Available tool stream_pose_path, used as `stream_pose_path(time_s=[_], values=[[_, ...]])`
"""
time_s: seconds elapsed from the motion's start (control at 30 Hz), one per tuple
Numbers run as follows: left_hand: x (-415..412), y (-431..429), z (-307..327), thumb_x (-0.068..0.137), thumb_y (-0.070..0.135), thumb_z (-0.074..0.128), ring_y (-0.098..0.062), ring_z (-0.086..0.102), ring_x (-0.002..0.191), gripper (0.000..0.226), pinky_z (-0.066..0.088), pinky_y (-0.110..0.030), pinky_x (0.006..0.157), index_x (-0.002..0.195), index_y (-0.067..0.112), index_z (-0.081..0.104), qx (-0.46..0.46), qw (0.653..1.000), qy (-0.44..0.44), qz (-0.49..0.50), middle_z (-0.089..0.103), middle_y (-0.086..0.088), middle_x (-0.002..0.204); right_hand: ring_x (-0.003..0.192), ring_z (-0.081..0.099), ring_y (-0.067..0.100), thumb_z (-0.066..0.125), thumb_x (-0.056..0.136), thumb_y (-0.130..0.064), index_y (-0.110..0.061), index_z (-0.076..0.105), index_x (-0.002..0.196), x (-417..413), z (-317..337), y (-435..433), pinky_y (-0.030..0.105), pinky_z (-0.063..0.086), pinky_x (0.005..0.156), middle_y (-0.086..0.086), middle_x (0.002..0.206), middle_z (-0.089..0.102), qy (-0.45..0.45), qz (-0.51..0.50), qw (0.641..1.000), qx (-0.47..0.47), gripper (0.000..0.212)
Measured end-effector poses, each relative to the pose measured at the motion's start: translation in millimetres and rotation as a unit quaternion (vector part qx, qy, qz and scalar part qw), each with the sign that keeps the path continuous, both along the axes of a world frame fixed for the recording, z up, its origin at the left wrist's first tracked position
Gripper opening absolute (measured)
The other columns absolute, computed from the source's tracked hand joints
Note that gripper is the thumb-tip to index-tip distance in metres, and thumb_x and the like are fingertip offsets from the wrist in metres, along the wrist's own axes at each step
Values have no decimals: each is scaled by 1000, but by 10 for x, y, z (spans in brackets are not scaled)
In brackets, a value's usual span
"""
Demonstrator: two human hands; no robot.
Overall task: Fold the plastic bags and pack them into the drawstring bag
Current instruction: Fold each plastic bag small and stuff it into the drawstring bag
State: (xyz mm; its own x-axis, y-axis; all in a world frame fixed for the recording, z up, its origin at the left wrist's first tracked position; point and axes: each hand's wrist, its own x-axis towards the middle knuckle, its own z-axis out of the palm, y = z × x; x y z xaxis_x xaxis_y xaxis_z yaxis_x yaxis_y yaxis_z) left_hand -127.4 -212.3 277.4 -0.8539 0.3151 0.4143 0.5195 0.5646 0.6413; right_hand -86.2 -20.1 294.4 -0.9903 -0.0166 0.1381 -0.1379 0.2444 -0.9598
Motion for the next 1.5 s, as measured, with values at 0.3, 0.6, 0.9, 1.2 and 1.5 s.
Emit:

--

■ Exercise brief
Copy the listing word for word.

■ Answer space
Available tool stream_pose_path, used as `stream_pose_path(time_s=[_], values=[[_, ...]])`
"""
time_s: seconds elapsed from the motion's start (control at 30 Hz), one per tuple
Numbers run as follows: left_hand: x (-415..412), y (-431..429), z (-307..327), thumb_x (-0.068..0.137), thumb_y (-0.070..0.135), thumb_z (-0.074..0.128), ring_y (-0.098..0.062), ring_z (-0.086..0.102), ring_x (-0.002..0.191), gripper (0.000..0.226), pinky_z (-0.066..0.088), pinky_y (-0.110..0.030), pinky_x (0.006..0.157), index_x (-0.002..0.195), index_y (-0.067..0.112), index_z (-0.081..0.104), qx (-0.46..0.46), qw (0.653..1.000), qy (-0.44..0.44), qz (-0.49..0.50), middle_z (-0.089..0.103), middle_y (-0.086..0.088), middle_x (-0.002..0.204); right_hand: ring_x (-0.003..0.192), ring_z (-0.081..0.099), ring_y (-0.067..0.100), thumb_z (-0.066..0.125), thumb_x (-0.056..0.136), thumb_y (-0.130..0.064), index_y (-0.110..0.061), index_z (-0.076..0.105), index_x (-0.002..0.196), x (-417..413), z (-317..337), y (-435..433), pinky_y (-0.030..0.105), pinky_z (-0.063..0.086), pinky_x (0.005..0.156), middle_y (-0.086..0.086), middle_x (0.002..0.206), middle_z (-0.089..0.102), qy (-0.45..0.45), qz (-0.51..0.50), qw (0.641..1.000), qx (-0.47..0.47), gripper (0.000..0.212)
Measured end-effector poses, each relative to the pose measured at the motion's start: translation in millimetres and rotation as a unit quaternion (vector part qx, qy, qz and scalar part qw), each with the sign that keeps the path continuous, both along the axes of a world frame fixed for the recording, z up, its origin at the left wrist's first tracked position
Gripper opening absolute (measured)
The other columns absolute, computed from the source's tracked hand joints
Note that gripper is the thumb-tip to index-tip distance in metres, and thumb_x and the like are fingertip offsets from the wrist in metres, along the wrist's own axes at each step
Values have no decimals: each is scaled by 1000, but by 10 for x, y, z (spans in brackets are not scaled)
In brackets, a value's usual span
"""
Demonstrator: two human hands; no robot.
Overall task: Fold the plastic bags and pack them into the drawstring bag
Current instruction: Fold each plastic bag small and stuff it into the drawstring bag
State: (xyz mm; its own x-axis, y-axis; all in a world frame fixed for the recording, z up, its origin at the left wrist's first tracked position; point and axes: each hand's wrist, its own x-axis towards the middle knuckle, its own z-axis out of the palm, y = z × x; x y z xaxis_x xaxis_y xaxis_z yaxis_x yaxis_y yaxis_z) left_hand -127.4 -212.3 277.4 -0.8539 0.3151 0.4143 0.5195 0.5646 0.6413; right_hand -86.2 -20.1 294.4 -0.9903 -0.0166 0.1381 -0.1379 0.2444 -0.9598
Motion for the next 1.5 s, as measured, with values at 0.3, 0.6, 0.9, 1.2 and 1.5 s.
Emit:

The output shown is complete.